Dr. Ralph Stanley, the iconic bluegrass singer, died Thursday. He was 89.

Dr. Ralph Stanley Dies

Stanley’s death was announced by his grandson Nathan Stanley on Facebook in an emotional post. Nathan revealed that his grandfather had died after a protracted battle with skin cancer.

“My heart is broken into pieces. My papaw, my dad, and the greatest man in the world, Dr. Ralph Stanley has went home to be with Jesus just a few minutes ago,” Nathan wrote. “He went peacefully in his sleep due to a long, horrible battle with Skin Cancer. I feel so lost and so alone right now. He was my world, and he was my everything. He was always there for me no matter what. I just cannot get a grip on this.”

Nathan added, “My Papaw was loved by millions of fans from all around the world, and he loved all of you. If he was singing snd on sage, he was happy. That’s why I did so much to make it possible for him to travel in the last two years. Because he wanted to. Please keep me and my family in your prayers. This is the hardest thing I have ever had to face in my life. The only thing that gives me peace, is knowing he is in paradise and I’ll see my best friend again. I love you papaw with all of my heart. As long as I live and breathe, your legacy will never die. You will forever be in my heart.”

Stanley began performing with his brother Carter Stanley as The Stanley Brothers in 1946 after serving in the Army. They were signed to Columbia Records in 1948 after impressing with their renditions of “Pretty Polly,” “Little Glass of Wine” and other tracks.
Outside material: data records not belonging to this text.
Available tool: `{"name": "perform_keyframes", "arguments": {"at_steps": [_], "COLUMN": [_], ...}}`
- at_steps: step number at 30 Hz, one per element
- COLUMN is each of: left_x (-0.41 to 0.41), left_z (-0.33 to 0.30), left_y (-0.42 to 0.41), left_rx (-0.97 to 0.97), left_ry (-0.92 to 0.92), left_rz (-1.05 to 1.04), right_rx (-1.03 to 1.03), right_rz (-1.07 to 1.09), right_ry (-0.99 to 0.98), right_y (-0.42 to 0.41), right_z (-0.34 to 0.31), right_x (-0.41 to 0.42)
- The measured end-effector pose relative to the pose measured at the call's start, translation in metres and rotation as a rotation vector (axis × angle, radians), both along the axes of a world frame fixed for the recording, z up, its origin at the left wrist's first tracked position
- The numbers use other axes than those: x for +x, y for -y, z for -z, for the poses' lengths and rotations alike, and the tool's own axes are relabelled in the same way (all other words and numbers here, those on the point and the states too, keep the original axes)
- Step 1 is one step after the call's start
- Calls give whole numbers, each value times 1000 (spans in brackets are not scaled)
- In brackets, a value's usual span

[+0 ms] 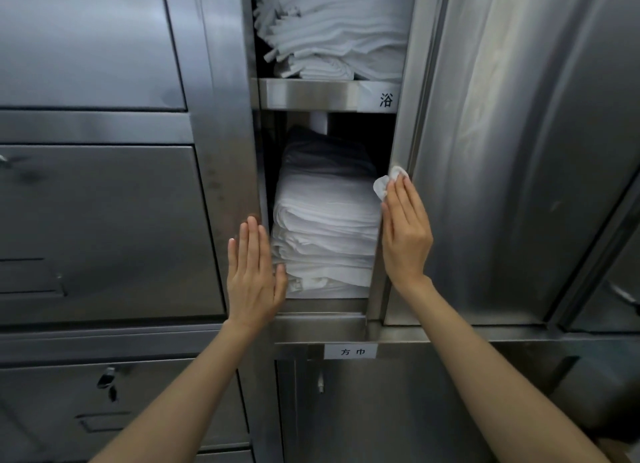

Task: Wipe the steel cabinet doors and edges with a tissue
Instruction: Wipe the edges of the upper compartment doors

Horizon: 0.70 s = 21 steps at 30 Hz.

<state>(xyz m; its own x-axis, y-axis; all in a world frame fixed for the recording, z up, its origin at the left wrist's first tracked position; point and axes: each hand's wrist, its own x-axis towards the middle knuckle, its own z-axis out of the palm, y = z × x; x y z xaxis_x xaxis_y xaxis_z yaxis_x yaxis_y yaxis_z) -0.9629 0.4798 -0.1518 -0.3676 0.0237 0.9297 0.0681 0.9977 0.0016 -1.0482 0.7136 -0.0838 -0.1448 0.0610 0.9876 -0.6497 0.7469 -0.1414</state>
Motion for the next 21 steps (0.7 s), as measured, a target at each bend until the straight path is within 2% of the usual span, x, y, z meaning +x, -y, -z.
{"name": "perform_keyframes", "arguments": {"at_steps": [4, 14, 18, 21], "left_x": [16, 65, 86, 95], "left_z": [-11, -20, -13, -13], "left_y": [-4, -26, -41, -46], "left_rx": [18, 71, 90, 90], "left_ry": [18, -28, 6, 42], "left_rz": [8, 21, 18, 16], "right_rx": [9, 600, 613, 499], "right_rz": [-35, 78, 7, -120], "right_ry": [-20, -93, 66, 256], "right_y": [-10, -64, -60, -64], "right_z": [-13, -42, -60, -70], "right_x": [6, 9, 15, 27]}}
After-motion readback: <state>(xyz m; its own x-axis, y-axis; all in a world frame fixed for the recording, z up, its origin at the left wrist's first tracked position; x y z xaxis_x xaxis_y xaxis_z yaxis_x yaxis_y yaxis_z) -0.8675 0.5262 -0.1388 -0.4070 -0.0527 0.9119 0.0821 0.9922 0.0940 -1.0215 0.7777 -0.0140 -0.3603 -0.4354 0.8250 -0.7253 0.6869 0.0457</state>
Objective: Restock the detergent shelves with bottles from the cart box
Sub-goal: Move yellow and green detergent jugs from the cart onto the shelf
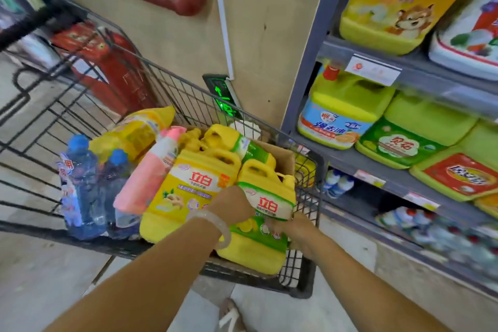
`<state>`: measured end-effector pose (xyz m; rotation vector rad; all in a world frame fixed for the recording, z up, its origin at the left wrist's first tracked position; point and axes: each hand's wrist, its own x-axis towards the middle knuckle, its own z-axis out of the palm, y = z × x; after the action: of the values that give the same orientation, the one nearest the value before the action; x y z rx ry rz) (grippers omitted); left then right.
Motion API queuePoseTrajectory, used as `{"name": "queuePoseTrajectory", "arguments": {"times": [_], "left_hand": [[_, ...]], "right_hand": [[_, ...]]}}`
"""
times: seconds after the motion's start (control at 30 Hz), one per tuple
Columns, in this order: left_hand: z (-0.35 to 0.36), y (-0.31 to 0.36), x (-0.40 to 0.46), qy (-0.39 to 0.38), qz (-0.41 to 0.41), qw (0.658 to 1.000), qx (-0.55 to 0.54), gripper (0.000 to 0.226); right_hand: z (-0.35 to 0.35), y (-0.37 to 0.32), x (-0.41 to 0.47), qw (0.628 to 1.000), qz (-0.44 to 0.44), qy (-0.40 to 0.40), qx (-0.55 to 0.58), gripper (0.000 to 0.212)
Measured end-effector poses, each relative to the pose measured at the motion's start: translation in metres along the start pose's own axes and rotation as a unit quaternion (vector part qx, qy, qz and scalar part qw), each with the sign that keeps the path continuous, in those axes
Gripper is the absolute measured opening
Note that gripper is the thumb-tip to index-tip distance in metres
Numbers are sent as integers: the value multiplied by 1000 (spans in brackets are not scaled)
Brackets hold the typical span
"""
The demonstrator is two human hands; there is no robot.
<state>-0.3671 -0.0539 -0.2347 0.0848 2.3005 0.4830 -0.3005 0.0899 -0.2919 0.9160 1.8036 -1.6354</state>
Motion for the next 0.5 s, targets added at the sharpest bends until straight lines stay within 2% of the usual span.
{"name": "queuePoseTrajectory", "arguments": {"times": [0.03, 0.1, 0.13, 0.23, 0.3, 0.4, 0.5], "left_hand": [[0, 3, 7, -6, -16, 1000, -9, 21], [1, 7, 16, -10, -49, 999, -7, 13], [5, 8, 19, 2, -68, 998, 3, 19], [21, 7, 16, 46, -108, 992, 46, 63], [27, 5, 15, 54, -123, 990, 33, 78], [29, 1, 11, 61, -125, 990, -24, 80], [34, -1, 5, 77, -108, 989, -63, 76]], "right_hand": [[2, 1, 4, 999, 23, 7, 23, 43], [4, 2, 10, 996, 52, 18, 70, 43], [3, 3, 13, 994, 54, 21, 95, 43], [6, 12, 17, 993, 33, 39, 105, 48], [7, 18, 19, 991, 15, 64, 119, 48], [8, 22, 15, 978, -2, 76, 192, 45], [5, 25, 9, 975, -24, 76, 207, 38]]}}
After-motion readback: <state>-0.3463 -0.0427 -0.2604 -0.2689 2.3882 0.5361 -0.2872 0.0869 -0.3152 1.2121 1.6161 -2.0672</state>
In the 50s, the brothers were signed to Mercury Records and headed to Nashville. With Mercury, they recorded “I’m Lonesome Without You and “Memories of Mother.”

Following Carter’s death in 1966, Ralph Stanley continued as a solo artist with The Clinch Mountain Boys. His career hit a new level in 2000 when his music was featured on the O Brother, Where Art Thou? soundtrack. He won a Grammy for “O Death” from the album. 2000 was also the year Stanley was named a Library of Congress Living Legend. In 2006, Stanley received the National Medal of the Arts. He was named a fellow of the American Academy of Arts and Sciences in 2014.

Stanley is survived by his wife Jimmi Stanley, children, grandchildren and a great-grandchild.